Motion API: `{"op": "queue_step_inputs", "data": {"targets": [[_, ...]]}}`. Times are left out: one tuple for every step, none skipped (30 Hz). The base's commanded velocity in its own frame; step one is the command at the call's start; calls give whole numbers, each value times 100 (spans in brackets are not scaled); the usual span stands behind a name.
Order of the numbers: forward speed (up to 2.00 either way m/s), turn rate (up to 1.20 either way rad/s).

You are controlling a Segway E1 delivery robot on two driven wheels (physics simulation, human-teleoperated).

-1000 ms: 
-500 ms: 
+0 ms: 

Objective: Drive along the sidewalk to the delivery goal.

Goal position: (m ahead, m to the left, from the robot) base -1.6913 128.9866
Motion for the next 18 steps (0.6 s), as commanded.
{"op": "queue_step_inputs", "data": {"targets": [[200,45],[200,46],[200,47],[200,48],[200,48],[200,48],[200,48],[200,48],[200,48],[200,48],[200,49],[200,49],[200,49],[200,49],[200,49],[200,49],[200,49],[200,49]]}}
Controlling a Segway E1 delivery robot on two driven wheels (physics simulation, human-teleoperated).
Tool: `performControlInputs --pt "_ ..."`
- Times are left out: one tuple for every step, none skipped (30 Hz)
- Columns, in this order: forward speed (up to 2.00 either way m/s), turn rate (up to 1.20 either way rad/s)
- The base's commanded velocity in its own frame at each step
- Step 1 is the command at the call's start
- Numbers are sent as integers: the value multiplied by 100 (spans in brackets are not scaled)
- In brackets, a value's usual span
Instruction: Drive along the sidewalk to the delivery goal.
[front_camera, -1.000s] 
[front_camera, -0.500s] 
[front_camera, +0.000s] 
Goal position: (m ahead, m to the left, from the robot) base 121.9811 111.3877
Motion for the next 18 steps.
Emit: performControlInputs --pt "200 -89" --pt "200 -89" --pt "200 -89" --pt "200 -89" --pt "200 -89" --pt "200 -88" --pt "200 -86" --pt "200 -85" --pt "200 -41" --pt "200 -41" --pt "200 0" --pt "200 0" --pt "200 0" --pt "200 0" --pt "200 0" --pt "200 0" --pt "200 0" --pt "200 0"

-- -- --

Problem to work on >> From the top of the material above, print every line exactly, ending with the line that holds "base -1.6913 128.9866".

Your response >>
Motion API: `{"op": "queue_step_inputs", "data": {"targets": [[_, ...]]}}`. Times are left out: one tuple for every step, none skipped (30 Hz). The base's commanded velocity in its own frame; step one is the command at the call's start; calls give whole numbers, each value times 100 (spans in brackets are not scaled); the usual span stands behind a name.
Order of the numbers: forward speed (up to 2.00 either way m/s), turn rate (up to 1.20 either way rad/s).

You are controlling a Segway E1 delivery robot on two driven wheels (physics simulation, human-teleoperated).

-1000 ms: 
-500 ms: 
+0 ms: 

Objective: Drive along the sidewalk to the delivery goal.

Goal position: (m ahead, m to the left, from the robot) base -1.6913 128.9866

Work on the exercise is complete.